La produzione industriale oggi richiede macchine transfer riconfigurabili e modulari in grado di adattarsi rapidamente a lotti ridotti. La vera sfida del nostro tempo è quindi coniugare la storica, elevata, produttività, con la massima flessibilità di lavorazione.
Le macchine transfer del futuro stanno evolvendo integrando sistemi multi-centro, automazione spinta (IoT, intelligenza artificiale per il controllo qualità predittivo) e lavorazioni ibride. Questo permette di passare agilmente dalla produzione di massa a commesse medio-piccole, riducendo i tempi di riattrezzaggio quasi a zero.
Il punto
Le quattro direzioni di questa evoluzione sono flessibilità multi-centro, efficienza e modularità, controllo adattivo, e sostenibilità. Con la prima caratteristica si adottano configurazioni basate su più centri di lavoro multi-asse indipendenti, riuniti in un unico impianto, con possibilità di lavorare su più facce contemporaneamente con alta precisione.

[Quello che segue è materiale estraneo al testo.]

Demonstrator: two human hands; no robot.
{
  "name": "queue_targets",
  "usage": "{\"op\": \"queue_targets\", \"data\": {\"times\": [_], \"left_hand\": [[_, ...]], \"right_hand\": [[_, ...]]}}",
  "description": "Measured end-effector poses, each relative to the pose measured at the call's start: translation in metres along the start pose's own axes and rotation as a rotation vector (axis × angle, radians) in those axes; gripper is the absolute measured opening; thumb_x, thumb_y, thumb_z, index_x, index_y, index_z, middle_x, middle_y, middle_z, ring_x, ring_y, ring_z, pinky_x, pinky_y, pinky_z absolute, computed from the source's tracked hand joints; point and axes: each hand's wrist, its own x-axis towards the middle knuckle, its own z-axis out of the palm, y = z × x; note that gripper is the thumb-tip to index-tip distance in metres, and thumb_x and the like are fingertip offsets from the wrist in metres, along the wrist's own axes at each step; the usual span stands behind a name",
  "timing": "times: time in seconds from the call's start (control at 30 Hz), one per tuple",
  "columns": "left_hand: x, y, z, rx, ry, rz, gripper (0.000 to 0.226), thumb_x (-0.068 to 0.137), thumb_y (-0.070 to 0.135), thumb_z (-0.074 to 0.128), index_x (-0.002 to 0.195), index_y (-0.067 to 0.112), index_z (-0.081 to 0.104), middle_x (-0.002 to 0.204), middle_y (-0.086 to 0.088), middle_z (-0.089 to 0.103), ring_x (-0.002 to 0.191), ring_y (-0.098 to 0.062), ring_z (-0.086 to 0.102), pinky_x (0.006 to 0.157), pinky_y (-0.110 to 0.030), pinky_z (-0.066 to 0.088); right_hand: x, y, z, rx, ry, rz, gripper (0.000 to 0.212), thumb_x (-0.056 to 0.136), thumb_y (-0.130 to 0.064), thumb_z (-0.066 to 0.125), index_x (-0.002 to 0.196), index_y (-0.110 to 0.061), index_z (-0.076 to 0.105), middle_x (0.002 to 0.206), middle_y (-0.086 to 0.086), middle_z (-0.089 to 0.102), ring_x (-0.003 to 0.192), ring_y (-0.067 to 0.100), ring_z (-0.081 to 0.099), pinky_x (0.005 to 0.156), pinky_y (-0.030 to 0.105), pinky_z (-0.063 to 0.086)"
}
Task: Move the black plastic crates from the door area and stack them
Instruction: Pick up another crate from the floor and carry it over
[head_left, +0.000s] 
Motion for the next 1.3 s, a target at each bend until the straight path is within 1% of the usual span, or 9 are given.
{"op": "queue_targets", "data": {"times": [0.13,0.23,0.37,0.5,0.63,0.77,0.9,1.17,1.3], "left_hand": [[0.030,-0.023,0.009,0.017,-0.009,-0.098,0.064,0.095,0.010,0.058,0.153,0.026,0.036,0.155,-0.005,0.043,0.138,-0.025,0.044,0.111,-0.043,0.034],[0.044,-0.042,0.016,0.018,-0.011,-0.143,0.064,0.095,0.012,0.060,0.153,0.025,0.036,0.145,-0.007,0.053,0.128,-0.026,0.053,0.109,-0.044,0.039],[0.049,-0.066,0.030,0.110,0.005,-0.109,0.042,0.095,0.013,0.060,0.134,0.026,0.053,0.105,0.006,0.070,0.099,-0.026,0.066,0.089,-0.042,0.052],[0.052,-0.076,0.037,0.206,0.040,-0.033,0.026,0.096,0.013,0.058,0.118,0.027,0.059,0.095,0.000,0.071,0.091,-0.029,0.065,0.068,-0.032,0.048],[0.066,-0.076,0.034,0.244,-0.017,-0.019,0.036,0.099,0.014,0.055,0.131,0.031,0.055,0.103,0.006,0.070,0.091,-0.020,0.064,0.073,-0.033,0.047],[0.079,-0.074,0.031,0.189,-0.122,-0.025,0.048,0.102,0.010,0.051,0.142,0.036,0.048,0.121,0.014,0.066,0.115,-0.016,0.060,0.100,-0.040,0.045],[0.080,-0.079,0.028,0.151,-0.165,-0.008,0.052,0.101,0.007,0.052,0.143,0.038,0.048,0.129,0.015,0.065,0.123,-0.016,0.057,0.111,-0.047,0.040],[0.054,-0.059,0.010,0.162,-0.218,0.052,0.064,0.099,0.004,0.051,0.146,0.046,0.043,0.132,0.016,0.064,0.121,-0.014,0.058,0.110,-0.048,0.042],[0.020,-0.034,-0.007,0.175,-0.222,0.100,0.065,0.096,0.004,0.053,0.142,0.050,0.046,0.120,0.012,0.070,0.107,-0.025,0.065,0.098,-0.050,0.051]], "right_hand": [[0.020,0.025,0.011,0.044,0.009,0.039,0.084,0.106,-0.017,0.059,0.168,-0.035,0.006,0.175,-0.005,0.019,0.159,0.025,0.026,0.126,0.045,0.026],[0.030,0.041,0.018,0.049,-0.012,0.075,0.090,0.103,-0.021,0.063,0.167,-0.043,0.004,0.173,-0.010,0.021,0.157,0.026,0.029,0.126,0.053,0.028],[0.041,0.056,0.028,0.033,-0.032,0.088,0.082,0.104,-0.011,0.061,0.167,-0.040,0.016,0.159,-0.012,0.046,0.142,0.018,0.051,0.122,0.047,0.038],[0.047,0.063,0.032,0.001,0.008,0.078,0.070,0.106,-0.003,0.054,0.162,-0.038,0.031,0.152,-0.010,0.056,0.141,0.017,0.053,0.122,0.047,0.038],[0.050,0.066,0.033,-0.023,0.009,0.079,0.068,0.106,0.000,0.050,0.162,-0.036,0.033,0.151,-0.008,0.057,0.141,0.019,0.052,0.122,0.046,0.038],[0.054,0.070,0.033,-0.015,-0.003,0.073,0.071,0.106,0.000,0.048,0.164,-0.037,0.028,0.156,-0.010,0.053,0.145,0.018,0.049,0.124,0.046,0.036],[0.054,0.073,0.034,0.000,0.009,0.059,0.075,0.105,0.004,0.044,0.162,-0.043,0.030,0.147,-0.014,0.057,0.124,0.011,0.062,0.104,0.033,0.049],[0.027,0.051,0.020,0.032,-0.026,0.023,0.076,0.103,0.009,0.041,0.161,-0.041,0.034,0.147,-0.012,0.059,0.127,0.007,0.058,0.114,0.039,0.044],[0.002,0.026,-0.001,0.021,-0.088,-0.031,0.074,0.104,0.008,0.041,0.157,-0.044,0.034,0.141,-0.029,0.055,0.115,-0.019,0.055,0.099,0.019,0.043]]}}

Efficienza e modularità significa che le macchine a tre o cinque mandrini garantiscono produttività scalabile, accorpando in un unico ciclo non solo la lavorazione meccanica ma anche il lavaggio, il controllo visivo e la pallettizzazione. Il monitoraggio è assicurato da sistemi di bordo che misurano l’usura degli utensili in tempo reale e correggono i parametri di taglio per azzerare gli scarti, garantendo standard qualitativi elevati anche su materiali complessi. La gestione ottimizzata dei fluidi refrigeranti e i motori ad alta efficienza energetica consentono invece di ridurre l’impatto ambientale e i costi di esercizio, accrescendo la sostenibilità.
Mercato 2025
Mentre si innova e si sviluppa a livelli di sempre maggior eccellenza, il settore sta comunque affrontando un momenti di grande instabilità dei mercati. Il settore nel 2025 è riuscito comunque a essere positivo, con produzione di macchine utensili, robot e automazione per 6 miliardi e 420 milioni di euro, in crescita dell’1,5% sul 2024. A spingerlo è stata la ripresa dei consumi interni, migliorati sul 2024 di ben 20,5 punti percentuali.
A rallentare il fatturato 2025 è stata la contrazione dell’export, sceso del 13,2% interessando quasi tutti i principali mercati di destinazione del made in Italy. Tradotta in numeri la contrazione dell’export ha significato una riduzione dei beni spediti oltre frontiera a 3 miliardi e 710 milioni di euro, con ammanchi maggiori verso Germania e Stati Uniti.
Contrazioni più ridotte hanno coinvolto anche i mercati verso Francia e India. La ripresa del consumo interno ha fruttato un fatturato di 4 miliardi e 465 milioni di euro. Le cause dei passi indietro dell'export? Secondo gli esperti di Ucimu Sistemi per produrre sarebbero state l’instabilità geopolitica internazionale, i conflitti aperti in Europa e Medio Oriente, i dazi degli Stati Uniti e il conseguente nuovo disordine nel commercio mondiale.